▶ **ABOUT THIS TASK**: Copy out each line of the material in which the word "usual" can be found.
:: SUPPLIED MATERIAL ::
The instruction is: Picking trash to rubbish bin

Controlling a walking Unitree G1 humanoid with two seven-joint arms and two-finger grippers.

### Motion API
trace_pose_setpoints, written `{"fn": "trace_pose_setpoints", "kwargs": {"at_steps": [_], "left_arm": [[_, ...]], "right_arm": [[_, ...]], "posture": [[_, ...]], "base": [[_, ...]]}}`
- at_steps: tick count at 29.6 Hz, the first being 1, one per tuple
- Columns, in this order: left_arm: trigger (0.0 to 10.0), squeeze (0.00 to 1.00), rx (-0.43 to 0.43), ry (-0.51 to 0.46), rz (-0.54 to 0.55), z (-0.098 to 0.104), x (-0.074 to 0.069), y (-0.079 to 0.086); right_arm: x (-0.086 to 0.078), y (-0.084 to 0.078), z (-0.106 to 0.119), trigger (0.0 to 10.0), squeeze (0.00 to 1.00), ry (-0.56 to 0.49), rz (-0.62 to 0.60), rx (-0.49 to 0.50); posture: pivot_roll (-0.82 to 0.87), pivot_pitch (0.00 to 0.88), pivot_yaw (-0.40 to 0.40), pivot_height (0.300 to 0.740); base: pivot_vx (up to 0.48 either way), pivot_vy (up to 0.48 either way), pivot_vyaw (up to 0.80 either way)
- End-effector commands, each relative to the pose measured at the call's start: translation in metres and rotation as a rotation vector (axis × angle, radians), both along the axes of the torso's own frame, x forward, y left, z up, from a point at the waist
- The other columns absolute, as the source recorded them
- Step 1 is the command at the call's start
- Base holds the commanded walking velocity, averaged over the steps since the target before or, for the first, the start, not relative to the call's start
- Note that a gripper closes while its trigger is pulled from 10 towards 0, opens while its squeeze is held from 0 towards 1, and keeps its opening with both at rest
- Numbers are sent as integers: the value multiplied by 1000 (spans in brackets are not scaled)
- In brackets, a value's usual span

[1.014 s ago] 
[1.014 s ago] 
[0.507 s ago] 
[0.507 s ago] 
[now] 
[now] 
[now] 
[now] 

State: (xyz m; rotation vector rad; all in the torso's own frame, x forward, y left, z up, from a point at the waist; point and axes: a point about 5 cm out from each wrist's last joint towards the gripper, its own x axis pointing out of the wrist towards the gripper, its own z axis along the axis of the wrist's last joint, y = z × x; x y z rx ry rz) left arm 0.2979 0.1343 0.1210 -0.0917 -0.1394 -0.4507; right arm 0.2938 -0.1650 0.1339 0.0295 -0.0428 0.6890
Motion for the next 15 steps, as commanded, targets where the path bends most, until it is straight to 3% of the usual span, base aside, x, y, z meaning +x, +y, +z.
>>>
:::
▶ **TASK OUTPUT**:
- In brackets, a value's usual span
Motion for the next 15 steps, as commanded, targets where the path bends most, until it is straight to 3% of the usual span, base aside, x, y, z meaning +x, +y, +z.

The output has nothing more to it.